◆ **WHAT THE EXERCISE ASKS**
Filter the material below so that only lines containing "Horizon" remain.

◆ **PROVIDED DATA**
*** Block opens ***

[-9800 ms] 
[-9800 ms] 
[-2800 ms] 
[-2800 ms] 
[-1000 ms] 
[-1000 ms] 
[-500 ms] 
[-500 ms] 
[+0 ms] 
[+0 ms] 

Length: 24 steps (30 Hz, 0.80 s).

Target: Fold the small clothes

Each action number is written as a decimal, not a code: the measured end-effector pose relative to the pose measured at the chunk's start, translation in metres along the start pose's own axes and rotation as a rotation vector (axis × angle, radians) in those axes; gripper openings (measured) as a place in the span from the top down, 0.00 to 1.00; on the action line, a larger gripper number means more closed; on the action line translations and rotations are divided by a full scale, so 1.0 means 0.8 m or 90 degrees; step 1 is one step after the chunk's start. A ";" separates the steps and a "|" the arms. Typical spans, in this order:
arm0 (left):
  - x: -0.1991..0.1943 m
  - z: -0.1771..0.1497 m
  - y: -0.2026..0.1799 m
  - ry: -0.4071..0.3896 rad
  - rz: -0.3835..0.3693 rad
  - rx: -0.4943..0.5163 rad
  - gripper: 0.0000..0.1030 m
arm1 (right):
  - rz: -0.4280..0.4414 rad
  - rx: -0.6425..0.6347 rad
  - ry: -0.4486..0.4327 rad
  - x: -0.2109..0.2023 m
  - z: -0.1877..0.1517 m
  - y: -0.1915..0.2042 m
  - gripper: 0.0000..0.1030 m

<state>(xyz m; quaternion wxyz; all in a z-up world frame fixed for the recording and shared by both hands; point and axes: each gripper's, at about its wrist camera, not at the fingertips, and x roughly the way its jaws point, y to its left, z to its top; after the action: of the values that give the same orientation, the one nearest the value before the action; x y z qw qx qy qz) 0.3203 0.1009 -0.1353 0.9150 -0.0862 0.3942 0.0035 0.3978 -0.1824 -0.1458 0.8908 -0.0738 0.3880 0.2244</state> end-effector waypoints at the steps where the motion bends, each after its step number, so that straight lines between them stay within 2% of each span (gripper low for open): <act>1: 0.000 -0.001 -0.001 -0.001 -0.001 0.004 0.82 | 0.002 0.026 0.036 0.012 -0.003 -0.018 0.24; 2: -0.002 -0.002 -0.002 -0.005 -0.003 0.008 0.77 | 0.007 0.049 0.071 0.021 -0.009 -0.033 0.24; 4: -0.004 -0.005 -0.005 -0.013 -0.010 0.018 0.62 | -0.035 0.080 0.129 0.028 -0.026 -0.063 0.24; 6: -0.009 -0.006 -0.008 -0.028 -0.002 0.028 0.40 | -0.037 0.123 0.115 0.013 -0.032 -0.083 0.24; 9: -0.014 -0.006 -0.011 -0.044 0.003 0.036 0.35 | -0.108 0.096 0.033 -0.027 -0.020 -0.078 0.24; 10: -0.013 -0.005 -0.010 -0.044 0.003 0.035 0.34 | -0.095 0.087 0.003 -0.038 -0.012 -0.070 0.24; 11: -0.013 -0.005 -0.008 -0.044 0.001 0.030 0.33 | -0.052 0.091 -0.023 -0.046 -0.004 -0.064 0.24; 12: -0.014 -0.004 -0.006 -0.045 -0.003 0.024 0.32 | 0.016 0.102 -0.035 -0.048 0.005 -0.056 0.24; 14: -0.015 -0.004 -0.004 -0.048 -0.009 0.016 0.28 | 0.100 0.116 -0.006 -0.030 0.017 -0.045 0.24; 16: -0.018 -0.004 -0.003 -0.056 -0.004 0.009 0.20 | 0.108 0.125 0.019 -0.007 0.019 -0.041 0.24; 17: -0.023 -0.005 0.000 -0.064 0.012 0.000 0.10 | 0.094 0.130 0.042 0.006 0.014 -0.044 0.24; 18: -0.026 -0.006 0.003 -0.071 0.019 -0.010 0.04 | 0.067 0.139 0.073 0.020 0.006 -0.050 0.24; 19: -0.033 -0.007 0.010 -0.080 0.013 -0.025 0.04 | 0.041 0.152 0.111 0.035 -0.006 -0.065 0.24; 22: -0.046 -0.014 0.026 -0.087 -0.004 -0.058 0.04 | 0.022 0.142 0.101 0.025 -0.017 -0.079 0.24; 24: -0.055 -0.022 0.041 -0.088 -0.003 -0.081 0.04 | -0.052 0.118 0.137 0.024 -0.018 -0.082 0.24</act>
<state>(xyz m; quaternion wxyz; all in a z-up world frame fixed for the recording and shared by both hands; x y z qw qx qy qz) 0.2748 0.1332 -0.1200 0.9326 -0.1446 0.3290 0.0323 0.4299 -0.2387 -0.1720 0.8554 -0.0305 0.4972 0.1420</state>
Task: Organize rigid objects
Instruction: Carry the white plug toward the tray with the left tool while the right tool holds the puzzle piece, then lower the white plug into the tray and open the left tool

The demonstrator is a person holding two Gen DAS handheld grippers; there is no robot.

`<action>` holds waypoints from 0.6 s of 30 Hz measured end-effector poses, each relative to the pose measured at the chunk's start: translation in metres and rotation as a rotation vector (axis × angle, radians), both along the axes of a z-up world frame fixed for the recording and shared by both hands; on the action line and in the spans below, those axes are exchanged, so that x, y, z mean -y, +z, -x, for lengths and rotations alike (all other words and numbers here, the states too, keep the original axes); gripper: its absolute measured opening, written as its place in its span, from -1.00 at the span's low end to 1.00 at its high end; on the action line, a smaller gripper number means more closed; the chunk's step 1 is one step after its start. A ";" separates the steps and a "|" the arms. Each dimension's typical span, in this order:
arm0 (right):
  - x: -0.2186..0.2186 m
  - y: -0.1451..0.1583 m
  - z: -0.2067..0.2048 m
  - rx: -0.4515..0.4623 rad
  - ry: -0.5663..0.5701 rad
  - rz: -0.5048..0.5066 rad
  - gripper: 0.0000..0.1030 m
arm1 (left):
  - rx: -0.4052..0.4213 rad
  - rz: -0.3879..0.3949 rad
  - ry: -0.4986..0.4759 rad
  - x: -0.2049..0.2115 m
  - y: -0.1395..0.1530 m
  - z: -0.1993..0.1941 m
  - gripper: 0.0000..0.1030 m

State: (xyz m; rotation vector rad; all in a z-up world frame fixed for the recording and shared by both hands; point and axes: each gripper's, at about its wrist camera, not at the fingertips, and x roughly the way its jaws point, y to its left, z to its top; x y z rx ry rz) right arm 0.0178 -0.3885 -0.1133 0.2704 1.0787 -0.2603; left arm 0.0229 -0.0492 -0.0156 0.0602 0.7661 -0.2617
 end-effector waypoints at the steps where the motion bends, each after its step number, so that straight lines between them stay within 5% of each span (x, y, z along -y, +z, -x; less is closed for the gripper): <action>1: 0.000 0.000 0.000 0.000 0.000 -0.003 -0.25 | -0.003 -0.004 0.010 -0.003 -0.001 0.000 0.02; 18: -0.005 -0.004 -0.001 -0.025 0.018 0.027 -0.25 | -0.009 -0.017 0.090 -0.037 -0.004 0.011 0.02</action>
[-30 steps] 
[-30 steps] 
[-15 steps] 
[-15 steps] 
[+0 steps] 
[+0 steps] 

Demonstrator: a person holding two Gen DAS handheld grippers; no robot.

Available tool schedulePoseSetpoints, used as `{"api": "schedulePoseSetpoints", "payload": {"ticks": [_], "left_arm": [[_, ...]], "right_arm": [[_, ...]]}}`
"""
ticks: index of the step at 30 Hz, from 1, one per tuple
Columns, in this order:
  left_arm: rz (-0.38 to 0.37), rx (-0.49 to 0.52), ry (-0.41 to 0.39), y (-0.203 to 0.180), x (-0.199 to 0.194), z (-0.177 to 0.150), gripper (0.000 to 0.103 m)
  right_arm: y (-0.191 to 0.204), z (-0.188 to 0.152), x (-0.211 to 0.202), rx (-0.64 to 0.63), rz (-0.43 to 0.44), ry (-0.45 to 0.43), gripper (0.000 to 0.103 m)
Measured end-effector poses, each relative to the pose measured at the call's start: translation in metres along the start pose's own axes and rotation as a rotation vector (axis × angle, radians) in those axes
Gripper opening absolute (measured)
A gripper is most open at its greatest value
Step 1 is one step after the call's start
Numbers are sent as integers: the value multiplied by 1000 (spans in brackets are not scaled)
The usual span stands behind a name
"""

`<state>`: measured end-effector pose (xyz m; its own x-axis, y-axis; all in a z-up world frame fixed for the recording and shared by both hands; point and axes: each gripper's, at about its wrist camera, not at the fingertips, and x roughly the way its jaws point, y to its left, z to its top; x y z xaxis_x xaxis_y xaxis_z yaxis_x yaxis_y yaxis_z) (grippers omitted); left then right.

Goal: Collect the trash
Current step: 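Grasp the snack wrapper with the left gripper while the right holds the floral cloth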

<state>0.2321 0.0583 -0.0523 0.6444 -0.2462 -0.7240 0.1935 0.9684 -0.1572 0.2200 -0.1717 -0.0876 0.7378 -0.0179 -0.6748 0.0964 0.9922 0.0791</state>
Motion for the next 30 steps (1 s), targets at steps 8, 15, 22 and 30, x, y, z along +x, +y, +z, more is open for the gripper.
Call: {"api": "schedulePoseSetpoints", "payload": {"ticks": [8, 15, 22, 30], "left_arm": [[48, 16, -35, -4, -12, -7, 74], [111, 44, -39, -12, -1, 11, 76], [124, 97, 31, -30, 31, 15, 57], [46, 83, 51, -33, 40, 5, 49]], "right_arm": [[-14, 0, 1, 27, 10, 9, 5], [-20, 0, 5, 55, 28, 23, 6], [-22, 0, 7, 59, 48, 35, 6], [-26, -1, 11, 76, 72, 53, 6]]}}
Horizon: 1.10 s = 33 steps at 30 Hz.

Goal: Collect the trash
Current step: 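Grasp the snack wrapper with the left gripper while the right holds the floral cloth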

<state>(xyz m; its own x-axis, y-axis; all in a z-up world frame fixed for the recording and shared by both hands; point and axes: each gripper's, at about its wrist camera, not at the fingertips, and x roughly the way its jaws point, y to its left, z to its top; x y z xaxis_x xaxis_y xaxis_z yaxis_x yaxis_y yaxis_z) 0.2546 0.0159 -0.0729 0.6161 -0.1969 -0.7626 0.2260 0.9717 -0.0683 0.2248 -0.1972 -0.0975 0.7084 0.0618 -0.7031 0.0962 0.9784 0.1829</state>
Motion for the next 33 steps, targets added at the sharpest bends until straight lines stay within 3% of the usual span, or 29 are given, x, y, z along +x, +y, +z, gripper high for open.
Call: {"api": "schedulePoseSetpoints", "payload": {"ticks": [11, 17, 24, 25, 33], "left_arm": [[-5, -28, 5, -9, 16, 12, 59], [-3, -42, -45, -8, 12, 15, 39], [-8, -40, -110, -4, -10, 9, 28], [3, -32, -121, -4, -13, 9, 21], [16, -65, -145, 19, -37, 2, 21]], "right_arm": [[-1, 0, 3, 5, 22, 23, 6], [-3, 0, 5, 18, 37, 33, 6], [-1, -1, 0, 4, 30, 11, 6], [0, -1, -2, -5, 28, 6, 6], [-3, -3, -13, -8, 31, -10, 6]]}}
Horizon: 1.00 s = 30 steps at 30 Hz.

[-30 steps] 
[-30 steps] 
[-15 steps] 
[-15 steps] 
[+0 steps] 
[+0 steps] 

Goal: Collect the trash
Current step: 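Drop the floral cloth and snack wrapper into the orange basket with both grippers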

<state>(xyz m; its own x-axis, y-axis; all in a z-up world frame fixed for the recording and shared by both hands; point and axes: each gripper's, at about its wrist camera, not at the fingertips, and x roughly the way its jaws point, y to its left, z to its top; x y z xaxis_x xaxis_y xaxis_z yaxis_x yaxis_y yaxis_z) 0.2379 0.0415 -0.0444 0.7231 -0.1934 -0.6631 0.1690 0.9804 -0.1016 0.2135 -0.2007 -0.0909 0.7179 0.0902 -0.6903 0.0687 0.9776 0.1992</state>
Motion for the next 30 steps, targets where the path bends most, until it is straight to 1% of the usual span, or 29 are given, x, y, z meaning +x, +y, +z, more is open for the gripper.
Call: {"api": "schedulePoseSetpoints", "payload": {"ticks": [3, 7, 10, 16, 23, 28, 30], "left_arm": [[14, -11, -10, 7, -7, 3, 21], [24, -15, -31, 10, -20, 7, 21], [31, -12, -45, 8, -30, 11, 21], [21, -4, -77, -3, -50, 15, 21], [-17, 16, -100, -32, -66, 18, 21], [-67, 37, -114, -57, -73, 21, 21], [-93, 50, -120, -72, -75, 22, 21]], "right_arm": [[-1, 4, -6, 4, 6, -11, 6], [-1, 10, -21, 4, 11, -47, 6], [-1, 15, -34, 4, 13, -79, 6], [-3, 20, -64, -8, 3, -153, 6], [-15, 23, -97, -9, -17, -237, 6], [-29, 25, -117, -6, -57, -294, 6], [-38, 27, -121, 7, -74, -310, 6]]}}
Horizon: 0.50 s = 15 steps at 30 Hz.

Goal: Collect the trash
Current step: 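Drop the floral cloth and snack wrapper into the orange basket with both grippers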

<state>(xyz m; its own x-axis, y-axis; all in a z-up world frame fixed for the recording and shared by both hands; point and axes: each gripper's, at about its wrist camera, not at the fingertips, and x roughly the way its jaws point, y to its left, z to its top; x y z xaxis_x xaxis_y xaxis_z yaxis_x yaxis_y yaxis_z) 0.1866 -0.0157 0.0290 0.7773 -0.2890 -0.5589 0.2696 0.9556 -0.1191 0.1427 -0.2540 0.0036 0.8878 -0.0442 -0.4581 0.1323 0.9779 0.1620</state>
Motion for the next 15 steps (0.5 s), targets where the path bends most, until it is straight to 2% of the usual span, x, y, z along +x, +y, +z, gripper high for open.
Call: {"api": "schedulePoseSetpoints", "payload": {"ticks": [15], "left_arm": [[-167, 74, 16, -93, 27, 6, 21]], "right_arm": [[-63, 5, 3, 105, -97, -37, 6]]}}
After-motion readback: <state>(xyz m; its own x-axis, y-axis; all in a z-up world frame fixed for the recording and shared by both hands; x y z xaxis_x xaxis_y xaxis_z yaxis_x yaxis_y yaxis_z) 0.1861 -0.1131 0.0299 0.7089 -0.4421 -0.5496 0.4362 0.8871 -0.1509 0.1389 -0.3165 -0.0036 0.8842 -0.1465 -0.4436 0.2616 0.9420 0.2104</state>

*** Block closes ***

◆ **EXERCISE RESPONSE**
Horizon: 1.10 s = 33 steps at 30 Hz.
Horizon: 1.00 s = 30 steps at 30 Hz.
Horizon: 0.50 s = 15 steps at 30 Hz.

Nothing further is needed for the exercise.